# PROBLEM TO SOLVE:
Copy the listing below letter for letter, passing over each picture.

# RECORDED INFORMATION:
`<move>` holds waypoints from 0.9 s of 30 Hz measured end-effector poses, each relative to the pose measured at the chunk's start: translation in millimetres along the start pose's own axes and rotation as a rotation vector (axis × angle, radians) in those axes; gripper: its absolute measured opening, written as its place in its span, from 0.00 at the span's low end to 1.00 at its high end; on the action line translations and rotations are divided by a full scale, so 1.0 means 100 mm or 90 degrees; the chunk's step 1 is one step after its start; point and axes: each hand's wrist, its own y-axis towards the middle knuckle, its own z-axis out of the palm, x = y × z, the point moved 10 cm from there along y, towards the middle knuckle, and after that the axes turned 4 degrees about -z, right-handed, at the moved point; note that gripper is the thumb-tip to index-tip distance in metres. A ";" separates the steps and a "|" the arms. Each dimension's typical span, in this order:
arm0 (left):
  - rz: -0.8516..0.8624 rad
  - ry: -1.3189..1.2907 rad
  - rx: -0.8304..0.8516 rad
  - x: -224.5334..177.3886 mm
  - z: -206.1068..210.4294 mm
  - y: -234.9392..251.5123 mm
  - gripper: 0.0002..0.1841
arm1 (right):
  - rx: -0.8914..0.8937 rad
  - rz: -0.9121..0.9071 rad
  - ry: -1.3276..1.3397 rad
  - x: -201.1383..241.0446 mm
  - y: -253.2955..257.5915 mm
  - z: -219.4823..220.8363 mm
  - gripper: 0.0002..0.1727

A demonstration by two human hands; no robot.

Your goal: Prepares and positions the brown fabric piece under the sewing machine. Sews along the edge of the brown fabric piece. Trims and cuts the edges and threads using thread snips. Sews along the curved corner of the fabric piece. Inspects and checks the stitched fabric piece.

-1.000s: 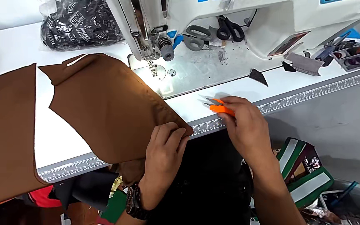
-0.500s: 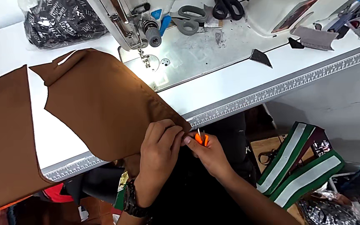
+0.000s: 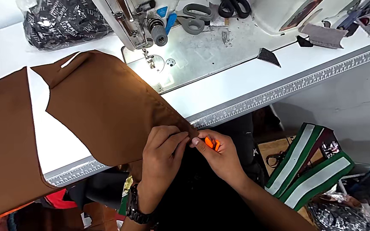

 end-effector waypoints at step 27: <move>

# ANSWER FOR THE TASK:
`<move>` holds waypoints from 0.9 s of 30 Hz measured end-effector poses, each relative to the pose measured at the chunk's start: translation in millimetres along the start pose's own axes and rotation as a rotation vector (axis × angle, radians) in those axes; gripper: its absolute measured opening, written as its place in its span, from 0.00 at the span's low end to 1.00 at its high end; on the action line translations and rotations are divided by a full scale, so 1.0 means 100 mm or 90 degrees; the chunk's step 1 is one step after its start; point and axes: each hand's wrist, its own y-axis towards the middle knuckle, its own z-axis out of the palm, x = y × z, the point moved 10 cm from there along y, towards the middle knuckle, and after that the axes turned 4 degrees about -z, right-handed, at the moved point; note that gripper is the thumb-tip to index-tip distance in metres. A ";" separates the steps and a "|" the arms. Each dimension's typical span, in this order:
arm0 (left):
  - rz: -0.8516..0.8624 rad
  - ry: -1.3189..1.2907 rad
  - rx: -0.8304..0.8516 rad
  - x: -224.5334..177.3886 mm
  - z: -206.1068..210.4294 mm
  - y: -234.9392..251.5123 mm
  - gripper: 0.0002..0.1841
arm1 (right):
  - rx: -0.8914..0.8937 rad
  - rz: -0.9121..0.9071 rad
  - ry: -1.3276..1.3397 rad
  - x: -201.1383..241.0446 mm
  - y: -253.2955..257.5915 mm
  - z: -219.4823..220.8363 mm
  - gripper: 0.0002..0.1727

A demonstration by two human hands; no robot.

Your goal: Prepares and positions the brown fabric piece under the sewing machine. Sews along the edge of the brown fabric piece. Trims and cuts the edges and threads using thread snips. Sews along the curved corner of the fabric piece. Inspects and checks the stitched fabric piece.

-1.000s: 
-0.500s: 
+0.000s: 

 end-effector waypoints at step 27: <move>

No further output is required for this answer.